§ **REQUIRED WORK**: Please copy out every line in the records below that includes the word "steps".

§ **TASK MATERIAL**:
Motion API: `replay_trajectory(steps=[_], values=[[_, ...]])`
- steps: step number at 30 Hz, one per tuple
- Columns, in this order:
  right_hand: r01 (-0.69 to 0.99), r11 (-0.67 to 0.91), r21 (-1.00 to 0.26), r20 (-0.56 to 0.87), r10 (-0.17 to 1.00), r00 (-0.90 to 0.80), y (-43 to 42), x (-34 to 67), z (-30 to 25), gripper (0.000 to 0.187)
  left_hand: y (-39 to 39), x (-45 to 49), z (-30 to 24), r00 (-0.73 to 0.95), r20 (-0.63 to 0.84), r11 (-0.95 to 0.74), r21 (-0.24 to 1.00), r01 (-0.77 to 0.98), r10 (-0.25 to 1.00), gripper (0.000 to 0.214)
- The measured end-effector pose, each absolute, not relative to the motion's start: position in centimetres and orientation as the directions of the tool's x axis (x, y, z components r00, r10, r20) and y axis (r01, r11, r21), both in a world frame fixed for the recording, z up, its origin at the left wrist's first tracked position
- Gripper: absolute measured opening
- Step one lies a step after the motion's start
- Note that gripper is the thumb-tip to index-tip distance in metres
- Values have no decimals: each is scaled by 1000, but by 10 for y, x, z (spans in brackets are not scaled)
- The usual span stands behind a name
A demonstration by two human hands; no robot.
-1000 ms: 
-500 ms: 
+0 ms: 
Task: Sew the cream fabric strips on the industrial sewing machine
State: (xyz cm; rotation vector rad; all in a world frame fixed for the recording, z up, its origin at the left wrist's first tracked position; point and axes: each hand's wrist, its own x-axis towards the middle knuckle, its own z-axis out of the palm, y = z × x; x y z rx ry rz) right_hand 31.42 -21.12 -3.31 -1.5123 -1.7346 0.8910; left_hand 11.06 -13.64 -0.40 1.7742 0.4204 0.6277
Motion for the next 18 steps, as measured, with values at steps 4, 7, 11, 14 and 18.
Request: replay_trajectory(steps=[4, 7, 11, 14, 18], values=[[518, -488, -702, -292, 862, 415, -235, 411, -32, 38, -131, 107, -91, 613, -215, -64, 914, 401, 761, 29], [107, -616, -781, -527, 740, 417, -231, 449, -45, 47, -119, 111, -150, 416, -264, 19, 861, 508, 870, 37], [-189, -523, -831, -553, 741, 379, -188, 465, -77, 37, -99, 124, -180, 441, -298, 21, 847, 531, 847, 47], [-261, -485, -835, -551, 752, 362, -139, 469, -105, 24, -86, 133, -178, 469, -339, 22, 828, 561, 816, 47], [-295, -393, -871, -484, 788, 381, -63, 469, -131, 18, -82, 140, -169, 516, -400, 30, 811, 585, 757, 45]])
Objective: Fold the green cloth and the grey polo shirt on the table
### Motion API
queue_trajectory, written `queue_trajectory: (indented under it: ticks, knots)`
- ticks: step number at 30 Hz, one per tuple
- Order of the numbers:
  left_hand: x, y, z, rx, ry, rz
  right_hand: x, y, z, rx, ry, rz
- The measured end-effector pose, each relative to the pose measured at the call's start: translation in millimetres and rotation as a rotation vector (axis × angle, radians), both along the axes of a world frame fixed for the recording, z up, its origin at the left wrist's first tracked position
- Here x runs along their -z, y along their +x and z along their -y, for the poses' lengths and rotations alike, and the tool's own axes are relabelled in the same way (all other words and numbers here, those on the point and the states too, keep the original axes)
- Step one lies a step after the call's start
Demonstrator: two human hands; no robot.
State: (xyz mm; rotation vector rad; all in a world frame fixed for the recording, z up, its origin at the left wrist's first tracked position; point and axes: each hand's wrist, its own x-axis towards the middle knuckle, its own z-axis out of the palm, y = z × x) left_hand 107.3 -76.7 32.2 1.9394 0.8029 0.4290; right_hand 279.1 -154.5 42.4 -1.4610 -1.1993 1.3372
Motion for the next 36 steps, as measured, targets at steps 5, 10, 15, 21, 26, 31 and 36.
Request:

§ **EXERCISE OUTPUT**:
Motion API: `replay_trajectory(steps=[_], values=[[_, ...]])`
- steps: step number at 30 Hz, one per tuple
Motion for the next 18 steps, as measured, with values at steps 4, 7, 11, 14 and 18.
Request: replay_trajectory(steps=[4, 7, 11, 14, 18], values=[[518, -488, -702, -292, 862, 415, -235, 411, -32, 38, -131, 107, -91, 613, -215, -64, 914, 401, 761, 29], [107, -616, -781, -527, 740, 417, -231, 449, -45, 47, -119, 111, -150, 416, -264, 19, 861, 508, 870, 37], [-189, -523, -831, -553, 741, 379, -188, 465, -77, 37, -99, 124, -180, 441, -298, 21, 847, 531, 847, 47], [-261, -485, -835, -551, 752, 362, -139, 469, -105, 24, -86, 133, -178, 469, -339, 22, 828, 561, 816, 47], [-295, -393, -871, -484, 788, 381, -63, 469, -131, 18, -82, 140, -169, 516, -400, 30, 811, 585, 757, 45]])
Motion for the next 36 steps, as measured, targets at steps 5, 10, 15, 21, 26, 31 and 36.

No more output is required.